Синченко не торопился с ответом. Некоторое время он о чем-то размышлял и вдруг, будто озаренный важной мыслью, с каким-то нечеловеческим оживлением повернулся к Лучинкову, посмотрев на него в упор своим ледяным взглядом:
– Где, говоришь, Кутейкин? Пойдем…
Они вышли из землянки, на мгновение задержавшись у порога.
Над горизонтом разливалось зарево заката. Небо на западе сверкало багряными отблесками, и было видно, как в их свете там, впереди, на противоположном берегу реки, около небольшого, в три двора хуторка, расположившегося в нескольких стах метрах за сожженным мостом, четко вырисовывались очертания возвышавшихся над соломенными крышами домов деревьев. Издали казалось, что деревья в сравнении с хатами еще больше, чем есть на самом деле, и от этого создавалось впечатление какой-то огромной беспредельности мира. Последний луч солнца тонул в медленном течении реки, отражаясь и блистая в нем чарующим душу окрашенным в сочетания нежных тонов изломом, который можно увидеть лишь при редкостном по красоте закате. Стена леса, днем представлявшая собой единую зеленую массу, сейчас, в только что наступивших вечерних сумерках, приобретая вдруг свои отчетливые очертания, каждым отдельным деревом выделялась на фоне пронизывающей ее вечерней зари, и эта картина поражала любого смотрящего своим неповторимым великолепием.
Синченко шел по траншее размашистым решительным шагом, совершенно не пригибаясь и все так же думая о своем. Лучинков, едва поспевая за ним, чувствовал в себе непонятно почему все усиливающееся и усиливающееся беспокойство и, как ни странно (хотя он никак не мог понять отчего), какое-то странное ощущение собственной вины. В чем мог он провиниться, и вообще почему у него вдруг возникла об этом мысль, Лучинков не знал, но эта подсознательная вина и примешивающееся все более и более к ней беспокойство с каждым шагом все сильнее жгли его изнутри.
Наконец они остановились. Оглядевшись вокруг, Лучинков увидел, что они стоят невдалеке от блиндажа командира взвода. Еще некоторое время Синченко пристально смотрел на Лучинкова, потом спросил:
– Скажи, Александр, ты можешь мне объяснить, за что, по-твоему, ты получил эту медаль?
Лучинков с удивлением и непониманием уставился на Синченко:
– Как это – за что?
– Что было в твоем поступке, за что можно получить награду?
– Я тебя не понимаю, – пожимая плечами, сказал Лучинков.
– А я тебе разъясню. – Тон Синченко был холоден и резок. – Скажи, разве заслуживает награды ваша с Золиным смехотворная погоня, когда двумя очередями разогнали вас обоих, а ты еще и получил ранение.
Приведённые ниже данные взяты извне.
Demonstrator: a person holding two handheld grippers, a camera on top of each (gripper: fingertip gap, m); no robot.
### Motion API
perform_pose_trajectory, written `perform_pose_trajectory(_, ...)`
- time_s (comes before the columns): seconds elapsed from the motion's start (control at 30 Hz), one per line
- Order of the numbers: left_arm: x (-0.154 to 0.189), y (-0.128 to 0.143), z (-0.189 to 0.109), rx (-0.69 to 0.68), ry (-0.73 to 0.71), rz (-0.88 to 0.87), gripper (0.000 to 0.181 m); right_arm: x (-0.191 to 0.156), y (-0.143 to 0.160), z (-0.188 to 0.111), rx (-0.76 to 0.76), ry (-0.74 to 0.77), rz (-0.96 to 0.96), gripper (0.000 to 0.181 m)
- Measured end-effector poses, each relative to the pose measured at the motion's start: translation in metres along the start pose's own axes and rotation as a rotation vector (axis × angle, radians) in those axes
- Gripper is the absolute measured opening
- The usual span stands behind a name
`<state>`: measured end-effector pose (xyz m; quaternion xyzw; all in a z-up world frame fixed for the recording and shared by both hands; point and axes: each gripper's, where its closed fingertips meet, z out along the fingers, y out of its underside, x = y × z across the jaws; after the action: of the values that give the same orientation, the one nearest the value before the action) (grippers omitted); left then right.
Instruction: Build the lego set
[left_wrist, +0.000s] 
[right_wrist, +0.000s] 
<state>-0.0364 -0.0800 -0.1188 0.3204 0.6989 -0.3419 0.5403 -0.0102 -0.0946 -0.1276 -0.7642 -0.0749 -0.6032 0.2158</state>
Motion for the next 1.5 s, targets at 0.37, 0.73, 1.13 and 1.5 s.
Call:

Что, я не понимаю, что сделали вы геройского, как вы себя проявили?
Лучинков молчал, сдвинув к переносице брови, только сейчас, в первый раз за все прошедшее с получения им этой медали время, задумался: а действительно, что если не геройского, то по крайней мере достойного награды было во всем происшедшем тогда, когда посылал их Егорьев проверить, жив или нет бежавший Гордыев.